Problem details |
In the records below, find the line with "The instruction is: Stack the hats", then copy each line exactly until you have copied the line with "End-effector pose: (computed". Leave any picture out.

******

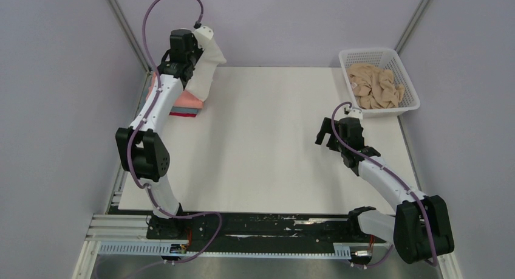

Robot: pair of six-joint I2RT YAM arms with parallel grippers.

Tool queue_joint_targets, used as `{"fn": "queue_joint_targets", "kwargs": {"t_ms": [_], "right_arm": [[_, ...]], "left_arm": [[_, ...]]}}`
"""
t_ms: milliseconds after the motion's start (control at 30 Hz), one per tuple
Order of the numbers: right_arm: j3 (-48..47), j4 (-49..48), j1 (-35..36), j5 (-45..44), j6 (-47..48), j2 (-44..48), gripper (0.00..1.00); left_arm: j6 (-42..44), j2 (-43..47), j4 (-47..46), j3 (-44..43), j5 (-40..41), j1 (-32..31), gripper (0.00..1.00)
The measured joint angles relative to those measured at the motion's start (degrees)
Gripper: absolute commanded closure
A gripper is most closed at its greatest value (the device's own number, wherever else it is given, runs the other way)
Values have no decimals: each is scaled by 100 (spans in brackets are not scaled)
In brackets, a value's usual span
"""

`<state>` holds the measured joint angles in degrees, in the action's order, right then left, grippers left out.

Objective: Fold and stack the t-shirts
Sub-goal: Put the neatly folded tshirt into the corner of the board with the left arm

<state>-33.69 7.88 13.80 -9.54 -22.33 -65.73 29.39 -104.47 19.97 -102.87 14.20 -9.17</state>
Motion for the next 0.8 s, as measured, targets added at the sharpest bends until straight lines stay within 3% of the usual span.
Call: {"fn": "queue_joint_targets", "kwargs": {"t_ms": [367, 700, 767, 800], "right_arm": [[-15, 7, 0, -146, -2, -280, 0], [-70, 63, 0, -356, -2, -566, 0], [-90, 98, 0, -376, -2, -603, 0], [-107, 116, 0, -389, -2, -625, 0]], "left_arm": [[-577, -199, 627, -232, -719, 660, 100], [-658, -2024, 1370, -1523, -1029, 1237, 100], [-691, -2326, 1478, -1751, -1073, 1338, 94], [-713, -2439, 1517, -1838, -1102, 1390, 79]]}}
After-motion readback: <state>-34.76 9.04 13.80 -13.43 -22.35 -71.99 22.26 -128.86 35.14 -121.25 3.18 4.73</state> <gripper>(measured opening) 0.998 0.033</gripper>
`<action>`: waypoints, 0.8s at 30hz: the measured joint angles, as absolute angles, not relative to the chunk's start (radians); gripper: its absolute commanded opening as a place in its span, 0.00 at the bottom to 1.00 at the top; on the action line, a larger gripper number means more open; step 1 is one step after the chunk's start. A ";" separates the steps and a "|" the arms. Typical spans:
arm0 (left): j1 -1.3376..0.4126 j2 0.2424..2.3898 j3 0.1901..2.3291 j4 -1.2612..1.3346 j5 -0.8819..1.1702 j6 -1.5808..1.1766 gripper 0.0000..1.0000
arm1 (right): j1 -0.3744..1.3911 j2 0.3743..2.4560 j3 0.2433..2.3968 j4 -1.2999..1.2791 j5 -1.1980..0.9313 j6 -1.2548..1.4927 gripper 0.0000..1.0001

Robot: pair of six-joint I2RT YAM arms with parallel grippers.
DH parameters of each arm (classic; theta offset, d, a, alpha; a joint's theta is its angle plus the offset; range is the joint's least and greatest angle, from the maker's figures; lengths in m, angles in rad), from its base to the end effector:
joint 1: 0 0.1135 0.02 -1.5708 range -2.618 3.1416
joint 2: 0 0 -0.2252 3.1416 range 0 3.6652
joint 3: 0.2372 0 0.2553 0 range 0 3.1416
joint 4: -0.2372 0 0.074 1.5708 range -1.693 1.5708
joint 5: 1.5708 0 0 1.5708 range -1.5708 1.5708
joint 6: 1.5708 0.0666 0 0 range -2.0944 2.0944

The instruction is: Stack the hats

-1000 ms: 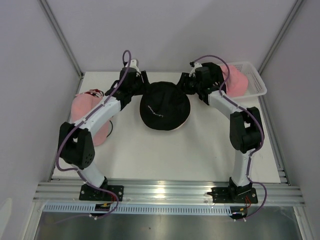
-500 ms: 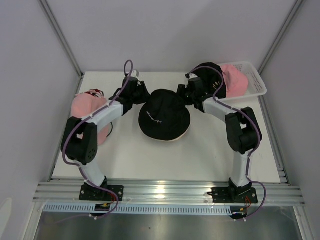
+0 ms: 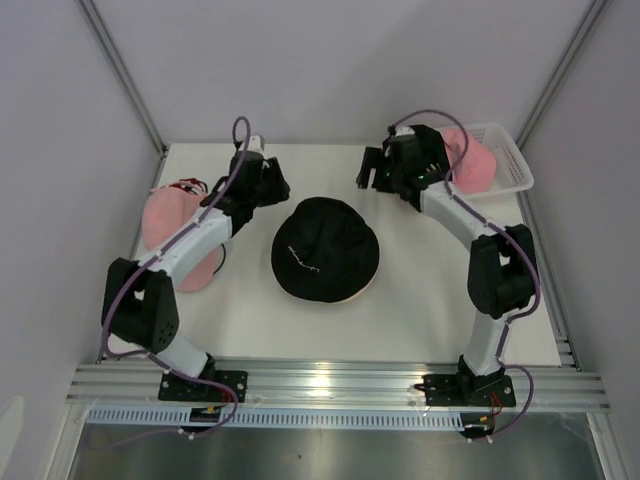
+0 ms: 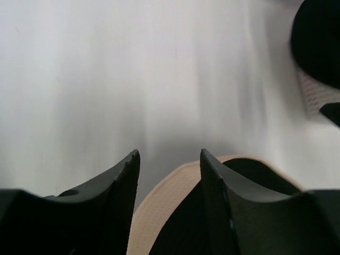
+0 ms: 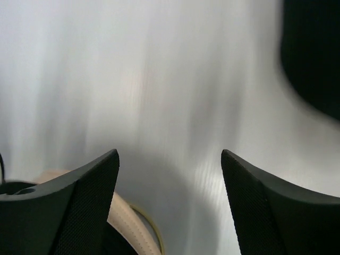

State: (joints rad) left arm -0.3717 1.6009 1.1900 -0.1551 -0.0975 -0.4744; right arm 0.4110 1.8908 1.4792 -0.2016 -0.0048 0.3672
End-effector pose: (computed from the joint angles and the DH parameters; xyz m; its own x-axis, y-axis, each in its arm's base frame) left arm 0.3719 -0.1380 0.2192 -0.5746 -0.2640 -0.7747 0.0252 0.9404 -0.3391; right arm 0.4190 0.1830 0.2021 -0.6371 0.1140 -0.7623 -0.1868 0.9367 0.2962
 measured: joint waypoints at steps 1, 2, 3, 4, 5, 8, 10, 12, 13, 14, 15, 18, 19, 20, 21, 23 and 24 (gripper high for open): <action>-0.365 1.574 1.206 -0.167 -0.103 -0.465 0.60 | 0.387 1.878 1.516 -0.221 -0.005 0.360 0.90; -0.357 1.544 1.223 -0.175 -0.106 -0.452 0.64 | 0.362 1.864 1.552 -0.234 -0.004 0.345 0.93; -0.351 1.514 1.241 -0.184 -0.110 -0.439 0.69 | 0.339 1.850 1.588 -0.241 -0.003 0.329 0.97; -0.348 1.490 1.259 -0.197 -0.112 -0.431 0.78 | 0.321 1.837 1.613 -0.243 -0.001 0.313 0.98; -0.344 1.459 1.282 -0.204 -0.112 -0.414 0.82 | 0.295 1.821 1.648 -0.256 0.012 0.295 0.99; -0.342 1.366 1.336 -0.230 -0.101 -0.383 0.97 | 0.230 1.786 1.731 -0.268 0.050 0.245 0.99; -0.342 1.301 1.356 -0.248 -0.086 -0.373 0.99 | 0.191 1.776 1.759 -0.265 0.059 0.224 0.94; -0.342 1.246 1.360 -0.267 -0.065 -0.372 1.00 | 0.147 1.782 1.769 -0.264 0.051 0.218 0.92; -0.342 1.219 1.362 -0.282 -0.051 -0.373 1.00 | 0.132 1.792 1.773 -0.266 0.046 0.218 0.91; -0.342 1.196 1.362 -0.300 -0.036 -0.373 0.99 | 0.116 1.814 1.783 -0.269 0.039 0.217 0.90; -0.342 1.175 1.362 -0.322 -0.020 -0.373 1.00 | 0.102 1.843 1.798 -0.270 0.035 0.216 0.87; -0.342 1.117 1.356 -0.382 0.014 -0.373 0.99 | 0.073 1.947 1.837 -0.273 0.032 0.217 0.80; -0.342 1.094 1.351 -0.405 0.024 -0.372 1.00 | 0.070 1.983 1.848 -0.276 0.031 0.220 0.78; -0.342 1.068 1.342 -0.424 0.031 -0.371 0.99 | 0.070 2.021 1.861 -0.279 0.030 0.229 0.76; -0.342 1.040 1.332 -0.442 0.035 -0.368 1.00 | 0.071 2.056 1.876 -0.282 0.030 0.235 0.74; -0.342 0.985 1.315 -0.476 0.039 -0.363 1.00 | 0.074 2.118 1.908 -0.287 0.034 0.254 0.72; -0.342 0.955 1.306 -0.491 0.039 -0.360 1.00 | 0.075 2.146 1.924 -0.290 0.037 0.263 0.72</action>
State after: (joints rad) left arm -0.3416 0.9550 1.3056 -0.4908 0.0391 -0.3603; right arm 0.0753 2.1460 1.9240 -0.2897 0.0368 0.2634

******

Answer section |
The instruction is: Stack the hats

-1000 ms: 
-500 ms: 
+0 ms: 
+0 ms: 
+0 ms: 

State: (joints rad) left arm -0.3717 1.6009 1.1900 -0.1551 -0.0975 -0.4744; right arm 0.4110 1.8908 1.4792 -0.2016 -0.0048 0.3672
End-effector pose: (computed from the joint angles and the DH parameters; xyz m; its own x-axis, y-axis, each in its arm's base frame) left arm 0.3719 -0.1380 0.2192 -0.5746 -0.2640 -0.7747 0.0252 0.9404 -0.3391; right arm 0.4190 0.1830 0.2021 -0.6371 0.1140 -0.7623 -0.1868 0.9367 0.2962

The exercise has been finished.